▶ _To do_
Below this line is a set of entries; quote exactly the lines from the line that contains "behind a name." to the line that contains "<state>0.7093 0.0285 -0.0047", both lines included.

▶ _Input records_
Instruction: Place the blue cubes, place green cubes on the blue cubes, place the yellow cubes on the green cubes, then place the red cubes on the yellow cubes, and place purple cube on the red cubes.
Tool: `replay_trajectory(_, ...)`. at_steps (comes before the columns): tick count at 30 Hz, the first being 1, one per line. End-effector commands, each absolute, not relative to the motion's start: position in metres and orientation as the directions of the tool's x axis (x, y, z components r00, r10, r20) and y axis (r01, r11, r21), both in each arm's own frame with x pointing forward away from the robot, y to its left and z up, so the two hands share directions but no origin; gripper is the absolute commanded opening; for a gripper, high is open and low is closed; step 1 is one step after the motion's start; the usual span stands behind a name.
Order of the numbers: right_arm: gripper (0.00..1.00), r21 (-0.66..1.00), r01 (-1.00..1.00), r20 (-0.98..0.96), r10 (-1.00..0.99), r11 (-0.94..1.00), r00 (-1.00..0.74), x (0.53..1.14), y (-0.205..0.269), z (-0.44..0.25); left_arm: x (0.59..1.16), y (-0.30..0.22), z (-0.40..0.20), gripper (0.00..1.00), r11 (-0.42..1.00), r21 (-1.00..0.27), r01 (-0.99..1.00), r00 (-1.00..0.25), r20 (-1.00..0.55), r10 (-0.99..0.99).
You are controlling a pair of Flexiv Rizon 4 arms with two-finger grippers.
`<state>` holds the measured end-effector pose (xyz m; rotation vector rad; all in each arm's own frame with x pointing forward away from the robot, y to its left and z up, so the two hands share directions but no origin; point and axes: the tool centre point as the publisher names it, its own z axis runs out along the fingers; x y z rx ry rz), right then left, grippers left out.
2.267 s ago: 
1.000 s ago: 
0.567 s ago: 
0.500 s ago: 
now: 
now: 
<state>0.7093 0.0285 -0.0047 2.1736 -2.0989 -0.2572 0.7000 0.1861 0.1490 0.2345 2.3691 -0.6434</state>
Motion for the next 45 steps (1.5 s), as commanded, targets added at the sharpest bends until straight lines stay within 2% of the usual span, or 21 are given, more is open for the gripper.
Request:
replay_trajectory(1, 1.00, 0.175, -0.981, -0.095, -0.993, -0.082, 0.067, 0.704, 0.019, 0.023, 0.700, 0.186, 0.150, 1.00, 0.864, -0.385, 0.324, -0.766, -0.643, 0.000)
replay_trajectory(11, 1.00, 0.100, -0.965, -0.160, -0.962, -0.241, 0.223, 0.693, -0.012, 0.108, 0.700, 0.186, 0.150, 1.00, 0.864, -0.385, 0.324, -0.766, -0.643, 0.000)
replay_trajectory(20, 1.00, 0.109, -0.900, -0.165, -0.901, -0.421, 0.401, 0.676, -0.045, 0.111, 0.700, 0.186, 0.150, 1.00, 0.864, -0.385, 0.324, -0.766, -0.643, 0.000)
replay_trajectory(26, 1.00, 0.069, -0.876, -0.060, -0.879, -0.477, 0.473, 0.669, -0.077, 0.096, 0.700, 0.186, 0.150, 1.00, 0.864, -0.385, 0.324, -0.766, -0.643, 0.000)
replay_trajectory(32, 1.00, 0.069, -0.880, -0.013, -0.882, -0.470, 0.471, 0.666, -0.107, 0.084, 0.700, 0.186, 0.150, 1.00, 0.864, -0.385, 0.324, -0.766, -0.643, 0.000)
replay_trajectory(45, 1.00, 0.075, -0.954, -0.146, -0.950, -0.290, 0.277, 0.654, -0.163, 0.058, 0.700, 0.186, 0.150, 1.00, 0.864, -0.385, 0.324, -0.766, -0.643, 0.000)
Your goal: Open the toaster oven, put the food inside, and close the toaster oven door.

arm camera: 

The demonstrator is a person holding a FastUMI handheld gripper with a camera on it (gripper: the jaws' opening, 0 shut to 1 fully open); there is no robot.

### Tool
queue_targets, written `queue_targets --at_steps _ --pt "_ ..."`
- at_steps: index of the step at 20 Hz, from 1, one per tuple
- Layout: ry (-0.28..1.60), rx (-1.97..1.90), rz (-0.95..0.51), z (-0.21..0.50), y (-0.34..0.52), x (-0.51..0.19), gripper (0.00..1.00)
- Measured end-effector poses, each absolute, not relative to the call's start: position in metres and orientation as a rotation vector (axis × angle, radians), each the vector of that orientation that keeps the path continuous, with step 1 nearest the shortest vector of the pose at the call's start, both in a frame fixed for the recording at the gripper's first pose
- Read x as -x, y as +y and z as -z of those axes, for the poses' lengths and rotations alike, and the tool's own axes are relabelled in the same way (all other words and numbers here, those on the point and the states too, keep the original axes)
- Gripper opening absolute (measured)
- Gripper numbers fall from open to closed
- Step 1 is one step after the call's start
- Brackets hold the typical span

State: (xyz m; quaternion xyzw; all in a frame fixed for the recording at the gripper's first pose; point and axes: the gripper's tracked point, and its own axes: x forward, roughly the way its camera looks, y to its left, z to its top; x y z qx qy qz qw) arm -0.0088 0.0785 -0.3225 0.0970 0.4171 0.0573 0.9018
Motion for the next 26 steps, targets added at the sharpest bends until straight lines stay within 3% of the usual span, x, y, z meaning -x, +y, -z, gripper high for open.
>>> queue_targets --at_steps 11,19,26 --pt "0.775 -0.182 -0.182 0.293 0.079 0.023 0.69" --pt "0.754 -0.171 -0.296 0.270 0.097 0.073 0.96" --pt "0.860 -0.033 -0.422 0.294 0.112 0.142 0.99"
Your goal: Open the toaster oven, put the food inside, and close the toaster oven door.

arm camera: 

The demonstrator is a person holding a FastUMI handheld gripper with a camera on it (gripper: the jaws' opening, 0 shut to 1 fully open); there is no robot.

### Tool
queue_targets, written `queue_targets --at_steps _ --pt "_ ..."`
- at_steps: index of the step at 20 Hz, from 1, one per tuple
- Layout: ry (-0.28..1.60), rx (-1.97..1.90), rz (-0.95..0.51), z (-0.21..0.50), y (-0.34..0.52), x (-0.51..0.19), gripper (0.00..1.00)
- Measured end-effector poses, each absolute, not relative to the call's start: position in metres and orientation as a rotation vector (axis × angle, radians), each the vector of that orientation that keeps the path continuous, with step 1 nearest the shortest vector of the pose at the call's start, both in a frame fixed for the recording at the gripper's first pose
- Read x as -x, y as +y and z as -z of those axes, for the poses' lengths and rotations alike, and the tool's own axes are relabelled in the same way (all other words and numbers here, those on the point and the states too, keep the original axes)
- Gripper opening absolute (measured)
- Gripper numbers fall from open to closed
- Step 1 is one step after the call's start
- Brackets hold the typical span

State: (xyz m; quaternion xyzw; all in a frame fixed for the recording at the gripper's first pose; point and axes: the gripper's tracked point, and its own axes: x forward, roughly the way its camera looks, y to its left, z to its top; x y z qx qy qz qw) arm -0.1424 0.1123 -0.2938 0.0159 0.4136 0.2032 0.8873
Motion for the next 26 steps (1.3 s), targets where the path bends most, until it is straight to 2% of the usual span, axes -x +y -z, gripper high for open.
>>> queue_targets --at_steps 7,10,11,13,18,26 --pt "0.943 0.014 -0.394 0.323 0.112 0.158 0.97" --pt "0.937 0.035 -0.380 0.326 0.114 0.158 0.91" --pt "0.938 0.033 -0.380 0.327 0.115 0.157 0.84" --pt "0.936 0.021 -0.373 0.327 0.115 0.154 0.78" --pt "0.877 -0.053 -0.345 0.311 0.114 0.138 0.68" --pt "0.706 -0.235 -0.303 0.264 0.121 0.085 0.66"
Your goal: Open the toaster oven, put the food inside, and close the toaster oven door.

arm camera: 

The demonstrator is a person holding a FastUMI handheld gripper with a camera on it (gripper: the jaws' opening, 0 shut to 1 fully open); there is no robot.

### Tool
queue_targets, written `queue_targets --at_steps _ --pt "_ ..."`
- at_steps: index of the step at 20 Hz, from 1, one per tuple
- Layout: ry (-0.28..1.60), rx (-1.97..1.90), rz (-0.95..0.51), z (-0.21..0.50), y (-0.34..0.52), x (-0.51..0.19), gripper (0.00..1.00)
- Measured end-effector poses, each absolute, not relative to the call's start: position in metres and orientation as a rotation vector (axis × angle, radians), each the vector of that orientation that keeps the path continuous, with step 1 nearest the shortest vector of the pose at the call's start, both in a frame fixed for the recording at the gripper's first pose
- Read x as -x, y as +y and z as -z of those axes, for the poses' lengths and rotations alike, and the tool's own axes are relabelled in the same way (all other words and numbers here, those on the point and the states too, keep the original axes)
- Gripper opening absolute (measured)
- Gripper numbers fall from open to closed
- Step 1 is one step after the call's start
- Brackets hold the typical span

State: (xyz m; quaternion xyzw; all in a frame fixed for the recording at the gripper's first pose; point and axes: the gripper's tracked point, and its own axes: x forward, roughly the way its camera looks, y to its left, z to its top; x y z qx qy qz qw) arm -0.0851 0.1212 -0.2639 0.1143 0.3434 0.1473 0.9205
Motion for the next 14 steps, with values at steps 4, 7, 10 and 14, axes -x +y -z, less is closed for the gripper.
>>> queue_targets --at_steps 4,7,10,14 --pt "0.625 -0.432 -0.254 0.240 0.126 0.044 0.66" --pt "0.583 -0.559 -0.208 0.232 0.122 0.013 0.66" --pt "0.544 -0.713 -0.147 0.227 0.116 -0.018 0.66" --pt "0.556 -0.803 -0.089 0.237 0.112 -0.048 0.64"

▶ _Result of this exercise_
Tool: `replay_trajectory(_, ...)`. at_steps (comes before the columns): tick count at 30 Hz, the first being 1, one per line. End-effector commands, each absolute, not relative to the motion's start: position in metres and orientation as the directions of the tool's x axis (x, y, z components r00, r10, r20) and y axis (r01, r11, r21), both in each arm's own frame with x pointing forward away from the robot, y to its left and z up, so the two hands share directions but no origin; gripper is the absolute commanded opening; for a gripper, high is open and low is closed; step 1 is one step after the motion's start; the usual span stands behind a name.
Order of the numbers: right_arm: gripper (0.00..1.00), r21 (-0.66..1.00), r01 (-1.00..1.00), r20 (-0.98..0.96), r10 (-1.00..0.99), r11 (-0.94..1.00), r00 (-1.00..0.74), x (0.53..1.14), y (-0.205..0.269), z (-0.44..0.25); left_arm: x (0.59..1.16), y (-0.30..0.22), z (-0.40..0.20), gripper (0.00..1.00), r11 (-0.42..1.00), r21 (-1.00..0.27), r01 (-0.99..1.00), r00 (-1.00..0.25), r20 (-1.00..0.55), r10 (-0.99..0.99).
You are controlling a pair of Flexiv Rizon 4 arms with two-finger grippers.
`<state>` holds the measured end-effector pose (xyz m; rotation vector rad; all in each arm's own frame with x pointing forward away from the robot, y to its left and z up, so the two hands share directions but no origin; point and axes: the tool centre point as the publisher names it, its own z axis runs out along the fingers; x y z rx ry rz), right then left, grippers left out.
2.267 s ago: 
1.000 s ago: 
0.567 s ago: 
0.500 s ago: 
now: 
now: 
<state>0.7093 0.0285 -0.0047 2.1736 -2.0989 -0.2572 0.7000 0.1861 0.1490 0.2345 2.3691 -0.6434</state>

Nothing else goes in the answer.